- _AVAILABLE RECORDS_:
-- Opening Marker --

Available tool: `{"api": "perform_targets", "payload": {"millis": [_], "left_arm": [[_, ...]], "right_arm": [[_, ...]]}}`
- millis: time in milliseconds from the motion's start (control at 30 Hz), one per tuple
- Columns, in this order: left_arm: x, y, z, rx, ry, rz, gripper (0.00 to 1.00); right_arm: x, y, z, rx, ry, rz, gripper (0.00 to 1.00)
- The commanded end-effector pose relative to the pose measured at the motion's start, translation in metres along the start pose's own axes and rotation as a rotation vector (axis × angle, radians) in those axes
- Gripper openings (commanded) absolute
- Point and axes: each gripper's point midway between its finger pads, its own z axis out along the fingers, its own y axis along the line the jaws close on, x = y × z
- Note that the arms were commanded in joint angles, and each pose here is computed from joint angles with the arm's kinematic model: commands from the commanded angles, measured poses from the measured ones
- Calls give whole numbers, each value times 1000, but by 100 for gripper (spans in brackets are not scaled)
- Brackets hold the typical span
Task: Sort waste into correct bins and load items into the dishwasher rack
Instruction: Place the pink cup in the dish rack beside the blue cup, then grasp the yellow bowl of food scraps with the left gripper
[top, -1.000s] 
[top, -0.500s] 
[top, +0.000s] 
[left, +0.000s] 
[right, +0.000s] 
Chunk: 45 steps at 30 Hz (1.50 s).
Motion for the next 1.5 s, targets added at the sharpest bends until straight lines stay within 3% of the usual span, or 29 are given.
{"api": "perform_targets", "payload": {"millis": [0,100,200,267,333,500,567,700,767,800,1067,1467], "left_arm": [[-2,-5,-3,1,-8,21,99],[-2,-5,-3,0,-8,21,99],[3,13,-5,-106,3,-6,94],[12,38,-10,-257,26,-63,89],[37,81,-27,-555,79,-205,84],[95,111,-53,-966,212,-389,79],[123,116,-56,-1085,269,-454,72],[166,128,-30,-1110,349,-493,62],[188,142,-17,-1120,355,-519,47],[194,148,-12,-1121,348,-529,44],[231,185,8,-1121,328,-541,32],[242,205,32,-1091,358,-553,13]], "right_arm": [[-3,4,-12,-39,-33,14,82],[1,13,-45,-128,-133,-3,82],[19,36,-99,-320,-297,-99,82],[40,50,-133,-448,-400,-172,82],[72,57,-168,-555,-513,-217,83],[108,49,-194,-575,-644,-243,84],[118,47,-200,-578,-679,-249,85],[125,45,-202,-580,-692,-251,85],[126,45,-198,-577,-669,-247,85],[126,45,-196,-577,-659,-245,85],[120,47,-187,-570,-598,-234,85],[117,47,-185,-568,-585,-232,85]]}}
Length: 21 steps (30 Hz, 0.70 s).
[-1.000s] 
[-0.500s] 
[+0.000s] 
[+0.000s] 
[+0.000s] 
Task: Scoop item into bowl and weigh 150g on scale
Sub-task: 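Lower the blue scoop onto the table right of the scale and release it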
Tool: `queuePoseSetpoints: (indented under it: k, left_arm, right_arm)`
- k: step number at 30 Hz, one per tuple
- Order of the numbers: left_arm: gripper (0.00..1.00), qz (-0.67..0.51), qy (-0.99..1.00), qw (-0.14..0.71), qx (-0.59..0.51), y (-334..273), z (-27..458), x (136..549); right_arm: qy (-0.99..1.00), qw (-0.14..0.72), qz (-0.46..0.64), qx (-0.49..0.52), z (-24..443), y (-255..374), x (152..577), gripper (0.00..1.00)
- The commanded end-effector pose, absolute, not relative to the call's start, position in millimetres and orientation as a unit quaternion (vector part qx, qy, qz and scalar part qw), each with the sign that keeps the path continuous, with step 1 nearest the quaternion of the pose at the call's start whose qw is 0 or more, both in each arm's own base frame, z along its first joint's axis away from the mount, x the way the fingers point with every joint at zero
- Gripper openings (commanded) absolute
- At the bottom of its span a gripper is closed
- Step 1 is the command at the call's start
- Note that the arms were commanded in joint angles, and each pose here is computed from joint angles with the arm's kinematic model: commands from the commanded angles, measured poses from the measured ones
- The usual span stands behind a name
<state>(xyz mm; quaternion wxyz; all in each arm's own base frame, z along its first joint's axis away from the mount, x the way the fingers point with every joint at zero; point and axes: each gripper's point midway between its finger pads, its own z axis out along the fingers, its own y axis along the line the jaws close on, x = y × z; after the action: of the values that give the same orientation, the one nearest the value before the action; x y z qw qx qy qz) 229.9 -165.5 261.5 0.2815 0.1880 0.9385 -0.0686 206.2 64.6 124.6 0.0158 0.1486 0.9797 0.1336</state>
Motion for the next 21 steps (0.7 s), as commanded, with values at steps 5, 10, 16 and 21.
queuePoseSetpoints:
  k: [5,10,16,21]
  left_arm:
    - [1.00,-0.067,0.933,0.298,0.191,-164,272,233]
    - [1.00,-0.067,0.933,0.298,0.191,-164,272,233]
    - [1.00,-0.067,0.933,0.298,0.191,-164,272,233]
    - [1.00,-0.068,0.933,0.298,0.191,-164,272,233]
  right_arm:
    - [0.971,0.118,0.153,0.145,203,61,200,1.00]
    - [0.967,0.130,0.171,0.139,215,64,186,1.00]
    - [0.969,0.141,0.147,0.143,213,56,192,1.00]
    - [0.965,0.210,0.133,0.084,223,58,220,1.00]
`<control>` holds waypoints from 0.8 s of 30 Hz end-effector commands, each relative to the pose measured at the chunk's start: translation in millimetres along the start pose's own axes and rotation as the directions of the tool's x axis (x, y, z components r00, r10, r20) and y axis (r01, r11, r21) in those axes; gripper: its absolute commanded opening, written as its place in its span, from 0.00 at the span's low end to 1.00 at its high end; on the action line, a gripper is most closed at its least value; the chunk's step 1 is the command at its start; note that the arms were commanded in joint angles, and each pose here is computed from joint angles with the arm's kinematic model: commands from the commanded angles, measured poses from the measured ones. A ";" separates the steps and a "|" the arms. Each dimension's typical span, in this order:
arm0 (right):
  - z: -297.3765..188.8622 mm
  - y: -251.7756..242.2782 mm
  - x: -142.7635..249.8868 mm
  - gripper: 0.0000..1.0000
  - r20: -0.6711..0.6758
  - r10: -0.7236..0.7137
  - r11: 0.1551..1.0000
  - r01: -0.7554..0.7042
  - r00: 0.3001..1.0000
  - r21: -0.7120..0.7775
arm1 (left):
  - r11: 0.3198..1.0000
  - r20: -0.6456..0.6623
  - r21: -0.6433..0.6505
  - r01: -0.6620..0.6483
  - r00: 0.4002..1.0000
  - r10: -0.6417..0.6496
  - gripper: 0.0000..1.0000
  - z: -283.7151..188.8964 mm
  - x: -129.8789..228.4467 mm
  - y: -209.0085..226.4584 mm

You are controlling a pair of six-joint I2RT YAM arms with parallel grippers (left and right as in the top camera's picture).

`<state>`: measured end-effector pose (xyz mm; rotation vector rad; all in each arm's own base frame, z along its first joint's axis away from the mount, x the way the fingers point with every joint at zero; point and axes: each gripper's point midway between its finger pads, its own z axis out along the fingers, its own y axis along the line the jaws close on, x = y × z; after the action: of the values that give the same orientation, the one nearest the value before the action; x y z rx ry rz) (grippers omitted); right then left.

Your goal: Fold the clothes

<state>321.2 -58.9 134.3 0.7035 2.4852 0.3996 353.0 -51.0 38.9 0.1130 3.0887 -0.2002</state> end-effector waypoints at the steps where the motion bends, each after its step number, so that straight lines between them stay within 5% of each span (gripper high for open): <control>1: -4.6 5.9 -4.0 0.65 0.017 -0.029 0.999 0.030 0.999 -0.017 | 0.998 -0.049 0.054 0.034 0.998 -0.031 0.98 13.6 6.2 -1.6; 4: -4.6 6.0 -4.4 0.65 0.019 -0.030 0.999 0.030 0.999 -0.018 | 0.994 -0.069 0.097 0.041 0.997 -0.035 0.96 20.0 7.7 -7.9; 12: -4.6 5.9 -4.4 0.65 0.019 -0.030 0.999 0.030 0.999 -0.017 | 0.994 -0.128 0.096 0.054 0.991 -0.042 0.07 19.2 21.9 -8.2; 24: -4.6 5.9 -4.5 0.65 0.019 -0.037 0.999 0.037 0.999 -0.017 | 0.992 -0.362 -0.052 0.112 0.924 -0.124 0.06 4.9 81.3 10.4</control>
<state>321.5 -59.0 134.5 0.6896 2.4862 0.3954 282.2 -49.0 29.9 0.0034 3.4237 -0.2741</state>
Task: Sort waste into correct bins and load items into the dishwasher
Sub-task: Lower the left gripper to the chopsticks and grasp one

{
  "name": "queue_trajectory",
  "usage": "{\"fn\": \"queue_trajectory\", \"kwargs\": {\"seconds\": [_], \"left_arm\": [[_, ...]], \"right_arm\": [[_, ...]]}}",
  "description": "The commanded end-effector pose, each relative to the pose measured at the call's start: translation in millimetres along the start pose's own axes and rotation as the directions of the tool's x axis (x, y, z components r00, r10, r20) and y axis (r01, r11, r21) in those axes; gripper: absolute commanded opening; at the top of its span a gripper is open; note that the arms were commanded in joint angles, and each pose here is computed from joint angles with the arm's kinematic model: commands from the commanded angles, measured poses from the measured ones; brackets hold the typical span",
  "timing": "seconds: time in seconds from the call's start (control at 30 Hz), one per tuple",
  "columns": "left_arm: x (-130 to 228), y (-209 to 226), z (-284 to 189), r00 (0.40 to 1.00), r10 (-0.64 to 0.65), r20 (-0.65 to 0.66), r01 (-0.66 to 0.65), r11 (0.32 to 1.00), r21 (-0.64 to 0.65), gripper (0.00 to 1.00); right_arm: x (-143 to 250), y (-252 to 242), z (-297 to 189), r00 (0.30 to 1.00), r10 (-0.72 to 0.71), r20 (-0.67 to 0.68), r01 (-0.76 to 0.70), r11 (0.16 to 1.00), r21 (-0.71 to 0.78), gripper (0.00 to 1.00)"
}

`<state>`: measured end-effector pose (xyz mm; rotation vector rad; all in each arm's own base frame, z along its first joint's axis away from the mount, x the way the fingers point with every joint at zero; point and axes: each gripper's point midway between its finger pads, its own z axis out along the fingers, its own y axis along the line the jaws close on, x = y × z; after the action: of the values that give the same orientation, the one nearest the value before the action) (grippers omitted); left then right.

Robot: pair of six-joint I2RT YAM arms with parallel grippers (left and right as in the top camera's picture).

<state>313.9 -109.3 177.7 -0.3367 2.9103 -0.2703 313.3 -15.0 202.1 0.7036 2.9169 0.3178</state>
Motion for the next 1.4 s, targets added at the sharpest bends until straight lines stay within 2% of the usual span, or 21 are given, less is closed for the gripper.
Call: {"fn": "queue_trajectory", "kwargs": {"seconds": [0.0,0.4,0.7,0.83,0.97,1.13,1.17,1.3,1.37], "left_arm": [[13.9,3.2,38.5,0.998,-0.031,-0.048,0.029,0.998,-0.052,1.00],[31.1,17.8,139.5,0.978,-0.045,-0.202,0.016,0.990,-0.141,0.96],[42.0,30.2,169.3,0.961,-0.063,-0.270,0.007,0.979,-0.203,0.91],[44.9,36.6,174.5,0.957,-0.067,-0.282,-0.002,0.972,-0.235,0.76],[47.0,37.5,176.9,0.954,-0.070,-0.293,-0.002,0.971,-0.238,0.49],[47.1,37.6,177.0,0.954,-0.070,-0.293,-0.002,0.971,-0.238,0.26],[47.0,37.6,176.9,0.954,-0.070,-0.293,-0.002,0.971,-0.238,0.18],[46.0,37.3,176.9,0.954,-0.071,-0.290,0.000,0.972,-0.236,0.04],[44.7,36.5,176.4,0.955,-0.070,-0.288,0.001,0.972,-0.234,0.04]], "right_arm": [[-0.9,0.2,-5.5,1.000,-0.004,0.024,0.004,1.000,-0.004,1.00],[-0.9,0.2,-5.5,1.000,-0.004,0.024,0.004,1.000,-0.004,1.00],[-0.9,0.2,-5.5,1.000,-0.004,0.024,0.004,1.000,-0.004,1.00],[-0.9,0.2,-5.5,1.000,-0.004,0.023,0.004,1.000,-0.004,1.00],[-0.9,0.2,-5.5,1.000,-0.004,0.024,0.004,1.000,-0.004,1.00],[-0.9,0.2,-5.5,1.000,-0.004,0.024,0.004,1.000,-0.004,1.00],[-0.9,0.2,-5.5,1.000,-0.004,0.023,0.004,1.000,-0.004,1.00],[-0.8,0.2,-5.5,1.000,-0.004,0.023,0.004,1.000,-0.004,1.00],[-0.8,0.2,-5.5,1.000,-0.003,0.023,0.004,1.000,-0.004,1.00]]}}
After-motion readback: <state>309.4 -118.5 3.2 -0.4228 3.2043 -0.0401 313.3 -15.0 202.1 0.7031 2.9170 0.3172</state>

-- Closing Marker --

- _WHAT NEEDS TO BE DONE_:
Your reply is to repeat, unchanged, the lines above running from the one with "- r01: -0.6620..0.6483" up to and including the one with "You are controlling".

- _EXERCISE ANSWER_:
  - r01: -0.6620..0.6483
  - r00: 0.4002..1.0000
  - r10: -0.6417..0.6496
  - gripper: 0.0000..1.0000
  - z: -283.7151..188.8964 mm
  - x: -129.8789..228.4467 mm
  - y: -209.0085..226.4584 mm

You are controlling a pair of six-joint I2RT YAM arms with parallel grippers (left and right as in the top camera's picture).

This answer has now been given in full.